» What you will do
Check every line of the material for the word "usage". Copy those that have it.

..............................

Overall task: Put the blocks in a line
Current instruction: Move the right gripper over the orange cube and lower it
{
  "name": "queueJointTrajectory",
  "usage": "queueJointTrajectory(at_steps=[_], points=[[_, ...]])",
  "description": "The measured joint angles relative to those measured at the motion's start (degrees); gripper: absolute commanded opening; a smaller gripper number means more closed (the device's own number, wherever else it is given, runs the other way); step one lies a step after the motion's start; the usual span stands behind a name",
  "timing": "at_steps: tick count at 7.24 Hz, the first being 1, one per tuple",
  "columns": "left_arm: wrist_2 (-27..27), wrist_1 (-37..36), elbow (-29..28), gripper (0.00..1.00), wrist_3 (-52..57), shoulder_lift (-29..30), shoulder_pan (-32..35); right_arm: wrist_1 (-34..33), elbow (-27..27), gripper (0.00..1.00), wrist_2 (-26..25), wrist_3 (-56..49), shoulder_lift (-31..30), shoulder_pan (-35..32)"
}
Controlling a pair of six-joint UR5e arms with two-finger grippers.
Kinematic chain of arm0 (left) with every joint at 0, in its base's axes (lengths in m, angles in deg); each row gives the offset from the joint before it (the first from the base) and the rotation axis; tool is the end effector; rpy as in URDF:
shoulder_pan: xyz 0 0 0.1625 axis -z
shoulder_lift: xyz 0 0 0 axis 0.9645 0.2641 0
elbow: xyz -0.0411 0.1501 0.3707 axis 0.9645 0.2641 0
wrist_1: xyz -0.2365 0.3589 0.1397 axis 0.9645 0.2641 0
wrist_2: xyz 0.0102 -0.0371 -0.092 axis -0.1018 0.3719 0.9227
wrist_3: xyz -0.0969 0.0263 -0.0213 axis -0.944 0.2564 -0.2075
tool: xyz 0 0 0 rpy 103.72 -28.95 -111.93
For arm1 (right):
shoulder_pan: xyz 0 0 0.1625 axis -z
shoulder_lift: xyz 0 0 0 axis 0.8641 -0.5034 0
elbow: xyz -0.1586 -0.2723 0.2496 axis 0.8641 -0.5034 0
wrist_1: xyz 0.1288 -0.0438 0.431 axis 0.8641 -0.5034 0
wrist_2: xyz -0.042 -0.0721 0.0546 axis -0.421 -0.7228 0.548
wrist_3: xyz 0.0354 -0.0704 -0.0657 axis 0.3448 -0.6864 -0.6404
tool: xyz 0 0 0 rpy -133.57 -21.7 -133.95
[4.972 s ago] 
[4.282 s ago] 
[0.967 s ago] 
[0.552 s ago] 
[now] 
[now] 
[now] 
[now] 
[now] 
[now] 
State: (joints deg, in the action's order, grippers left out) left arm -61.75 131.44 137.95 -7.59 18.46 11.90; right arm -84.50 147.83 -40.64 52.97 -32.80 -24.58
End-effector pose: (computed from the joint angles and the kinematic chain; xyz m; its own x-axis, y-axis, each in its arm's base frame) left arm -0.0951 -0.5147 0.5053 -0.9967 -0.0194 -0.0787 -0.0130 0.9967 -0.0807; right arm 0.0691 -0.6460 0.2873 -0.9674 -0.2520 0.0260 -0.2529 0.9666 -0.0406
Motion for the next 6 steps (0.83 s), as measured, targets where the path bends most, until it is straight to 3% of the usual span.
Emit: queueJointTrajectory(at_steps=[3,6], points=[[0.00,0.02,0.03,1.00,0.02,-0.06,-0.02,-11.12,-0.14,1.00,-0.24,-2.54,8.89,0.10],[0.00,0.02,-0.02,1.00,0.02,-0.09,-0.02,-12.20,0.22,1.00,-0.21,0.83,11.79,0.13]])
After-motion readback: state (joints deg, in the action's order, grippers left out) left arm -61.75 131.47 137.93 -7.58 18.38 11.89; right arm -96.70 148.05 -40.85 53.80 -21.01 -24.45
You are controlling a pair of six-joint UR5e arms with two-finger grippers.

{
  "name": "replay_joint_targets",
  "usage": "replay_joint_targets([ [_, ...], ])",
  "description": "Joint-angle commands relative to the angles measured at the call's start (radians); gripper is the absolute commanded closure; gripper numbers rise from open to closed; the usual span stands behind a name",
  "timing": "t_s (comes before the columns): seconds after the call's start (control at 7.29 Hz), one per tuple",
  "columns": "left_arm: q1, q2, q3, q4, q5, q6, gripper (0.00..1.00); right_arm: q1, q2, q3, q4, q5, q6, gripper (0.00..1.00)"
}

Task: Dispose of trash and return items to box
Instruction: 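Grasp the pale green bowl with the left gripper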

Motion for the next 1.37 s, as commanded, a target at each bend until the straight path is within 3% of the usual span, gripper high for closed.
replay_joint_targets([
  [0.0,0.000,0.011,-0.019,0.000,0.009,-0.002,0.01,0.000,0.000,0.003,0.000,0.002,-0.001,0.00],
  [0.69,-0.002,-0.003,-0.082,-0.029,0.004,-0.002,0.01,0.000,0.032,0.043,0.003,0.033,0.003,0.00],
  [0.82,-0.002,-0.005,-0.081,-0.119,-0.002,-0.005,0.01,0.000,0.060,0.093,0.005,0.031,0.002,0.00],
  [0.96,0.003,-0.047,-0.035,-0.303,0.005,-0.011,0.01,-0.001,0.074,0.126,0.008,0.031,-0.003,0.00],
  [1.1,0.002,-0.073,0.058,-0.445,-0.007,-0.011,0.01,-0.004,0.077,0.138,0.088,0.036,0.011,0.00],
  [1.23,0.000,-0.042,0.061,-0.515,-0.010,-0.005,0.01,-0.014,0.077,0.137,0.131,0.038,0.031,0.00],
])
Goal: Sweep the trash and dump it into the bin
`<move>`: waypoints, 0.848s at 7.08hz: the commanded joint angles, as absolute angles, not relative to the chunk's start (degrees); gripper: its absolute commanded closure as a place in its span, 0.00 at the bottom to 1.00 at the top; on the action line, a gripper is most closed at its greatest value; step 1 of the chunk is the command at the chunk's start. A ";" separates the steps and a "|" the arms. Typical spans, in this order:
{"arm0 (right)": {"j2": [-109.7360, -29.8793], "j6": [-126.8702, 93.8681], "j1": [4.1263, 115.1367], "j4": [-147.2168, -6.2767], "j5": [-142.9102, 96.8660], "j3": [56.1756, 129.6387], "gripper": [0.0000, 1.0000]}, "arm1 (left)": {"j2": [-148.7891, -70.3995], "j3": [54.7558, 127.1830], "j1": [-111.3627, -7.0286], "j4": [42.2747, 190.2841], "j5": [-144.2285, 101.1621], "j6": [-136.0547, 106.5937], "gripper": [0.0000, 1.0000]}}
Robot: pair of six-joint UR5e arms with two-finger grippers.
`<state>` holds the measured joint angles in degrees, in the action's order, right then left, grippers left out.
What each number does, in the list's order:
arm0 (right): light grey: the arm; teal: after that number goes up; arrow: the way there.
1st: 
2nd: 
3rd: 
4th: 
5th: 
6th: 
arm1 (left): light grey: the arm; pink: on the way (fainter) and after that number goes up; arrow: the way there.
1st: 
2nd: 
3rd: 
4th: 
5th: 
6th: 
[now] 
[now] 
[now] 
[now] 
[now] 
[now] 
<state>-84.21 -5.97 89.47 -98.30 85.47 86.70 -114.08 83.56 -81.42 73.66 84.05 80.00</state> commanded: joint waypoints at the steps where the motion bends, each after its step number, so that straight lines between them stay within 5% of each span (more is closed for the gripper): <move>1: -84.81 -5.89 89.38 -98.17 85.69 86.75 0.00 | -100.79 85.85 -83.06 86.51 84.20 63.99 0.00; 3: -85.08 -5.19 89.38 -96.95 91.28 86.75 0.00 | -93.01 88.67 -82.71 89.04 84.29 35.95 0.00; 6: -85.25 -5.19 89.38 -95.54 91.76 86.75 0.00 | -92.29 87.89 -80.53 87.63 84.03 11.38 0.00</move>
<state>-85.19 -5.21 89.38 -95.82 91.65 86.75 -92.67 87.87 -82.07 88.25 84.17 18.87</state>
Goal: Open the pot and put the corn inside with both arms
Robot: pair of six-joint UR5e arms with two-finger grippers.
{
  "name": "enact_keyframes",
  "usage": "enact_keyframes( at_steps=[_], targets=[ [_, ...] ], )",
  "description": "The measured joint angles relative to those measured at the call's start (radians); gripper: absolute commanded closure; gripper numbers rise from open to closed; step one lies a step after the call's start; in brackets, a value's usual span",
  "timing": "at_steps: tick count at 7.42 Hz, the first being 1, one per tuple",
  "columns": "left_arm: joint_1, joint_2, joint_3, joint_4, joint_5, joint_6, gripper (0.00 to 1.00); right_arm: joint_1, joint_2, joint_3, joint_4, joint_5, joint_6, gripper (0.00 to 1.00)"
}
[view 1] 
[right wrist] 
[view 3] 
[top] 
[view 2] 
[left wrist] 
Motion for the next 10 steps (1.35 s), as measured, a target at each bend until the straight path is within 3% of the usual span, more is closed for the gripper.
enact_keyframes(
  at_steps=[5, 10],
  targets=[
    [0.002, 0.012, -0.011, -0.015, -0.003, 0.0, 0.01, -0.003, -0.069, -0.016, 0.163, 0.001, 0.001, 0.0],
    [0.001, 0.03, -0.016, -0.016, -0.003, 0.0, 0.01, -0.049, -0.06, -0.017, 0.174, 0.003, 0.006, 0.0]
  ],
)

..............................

» Response area
  "usage": "queueJointTrajectory(at_steps=[_], points=[[_, ...]])",
  "usage": "replay_joint_targets([ [_, ...], ])",
  "usage": "enact_keyframes( at_steps=[_], targets=[ [_, ...] ], )",

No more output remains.